DIN rails are built to industry standard specifications, meaning any device designed to fit in a DIN rail setup will fit, regardless of who manufactured the device. Even if multiple components from different manufacturers are being used, they will all conform to the DIN rail standard.
The most common DIN rail is of the T35 design. It's a 35 mm wide rail, either 7.5 mm or 15 mm high. The profile of a DIN rail is shaped almost like a top hat, with two lower sides and a raised center. Most of the time, the 7.5 mm DIN rail is used, though in cases where especially heavily objects are to be mounted, the 15 mm version provides some additional stability.

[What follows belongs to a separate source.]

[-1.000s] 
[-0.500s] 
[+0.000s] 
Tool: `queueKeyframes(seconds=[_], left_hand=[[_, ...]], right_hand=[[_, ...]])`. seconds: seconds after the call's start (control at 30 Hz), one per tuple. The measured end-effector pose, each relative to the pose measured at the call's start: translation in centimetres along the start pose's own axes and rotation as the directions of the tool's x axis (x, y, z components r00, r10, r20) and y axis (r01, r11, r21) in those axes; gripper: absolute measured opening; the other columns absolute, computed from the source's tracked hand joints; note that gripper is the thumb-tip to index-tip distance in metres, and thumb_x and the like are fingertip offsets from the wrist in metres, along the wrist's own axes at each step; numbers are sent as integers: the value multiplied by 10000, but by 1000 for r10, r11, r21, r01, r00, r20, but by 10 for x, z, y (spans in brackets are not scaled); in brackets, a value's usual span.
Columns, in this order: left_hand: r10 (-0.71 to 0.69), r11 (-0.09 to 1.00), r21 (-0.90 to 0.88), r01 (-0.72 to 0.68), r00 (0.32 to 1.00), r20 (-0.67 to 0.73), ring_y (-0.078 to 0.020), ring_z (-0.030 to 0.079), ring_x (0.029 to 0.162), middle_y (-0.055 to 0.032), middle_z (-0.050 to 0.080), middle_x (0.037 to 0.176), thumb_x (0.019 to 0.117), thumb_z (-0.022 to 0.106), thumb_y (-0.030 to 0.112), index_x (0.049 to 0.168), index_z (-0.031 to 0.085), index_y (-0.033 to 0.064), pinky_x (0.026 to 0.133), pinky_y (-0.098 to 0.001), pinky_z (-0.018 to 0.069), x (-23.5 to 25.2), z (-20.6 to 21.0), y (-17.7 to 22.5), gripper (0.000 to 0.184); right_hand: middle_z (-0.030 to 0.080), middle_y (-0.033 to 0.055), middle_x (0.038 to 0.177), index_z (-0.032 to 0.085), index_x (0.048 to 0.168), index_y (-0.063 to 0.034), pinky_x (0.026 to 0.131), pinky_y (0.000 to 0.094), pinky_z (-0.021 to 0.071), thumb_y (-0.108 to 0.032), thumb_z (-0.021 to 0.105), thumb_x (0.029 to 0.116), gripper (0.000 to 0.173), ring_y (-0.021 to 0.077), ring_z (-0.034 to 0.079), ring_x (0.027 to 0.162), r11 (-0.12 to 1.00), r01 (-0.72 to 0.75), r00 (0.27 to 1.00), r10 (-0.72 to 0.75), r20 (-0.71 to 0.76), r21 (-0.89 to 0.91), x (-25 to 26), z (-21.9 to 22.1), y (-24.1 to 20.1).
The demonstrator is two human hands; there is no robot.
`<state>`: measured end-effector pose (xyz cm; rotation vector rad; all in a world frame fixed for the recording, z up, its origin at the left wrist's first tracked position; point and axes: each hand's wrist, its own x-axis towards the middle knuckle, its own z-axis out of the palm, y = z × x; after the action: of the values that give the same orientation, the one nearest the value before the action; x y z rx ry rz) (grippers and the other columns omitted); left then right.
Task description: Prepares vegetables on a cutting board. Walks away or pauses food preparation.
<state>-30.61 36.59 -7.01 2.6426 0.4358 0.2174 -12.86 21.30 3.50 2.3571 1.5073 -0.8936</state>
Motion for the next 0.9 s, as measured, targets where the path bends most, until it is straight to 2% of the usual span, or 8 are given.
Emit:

DIN rails are usually manufactured from stainless steel, aluminum or copper, though other basic metals are sometimes used. It is important to be aware of the type of metal you choose for your DIN rail.
Generally, you want the metal of the DIN rail to match the metal of the enclosure. For instance, if you're trying to prevent a damp environment from corroding the metal, an aluminum enclosure might be selected. If a copper DIN rail was then used, it might corrode anyway, defeating the purpose of the aluminum enclosure altogether.
Stainless steel DIN rails are best suited to situations when the DIN rail is expected to secure a significant amount of weight. Stainless steel is also resistant to corrosion – but it's also the most expensive option.
Aluminum DIN rails are best used in damp or humid spaces. Zinc-plated copper or steel DIN rails are the most cost-effective option available. These metals are more prone to corrosion, but the zinc plating helps prevent this. Copper DIN rails are preferred when the DIN rail will be used as a ground.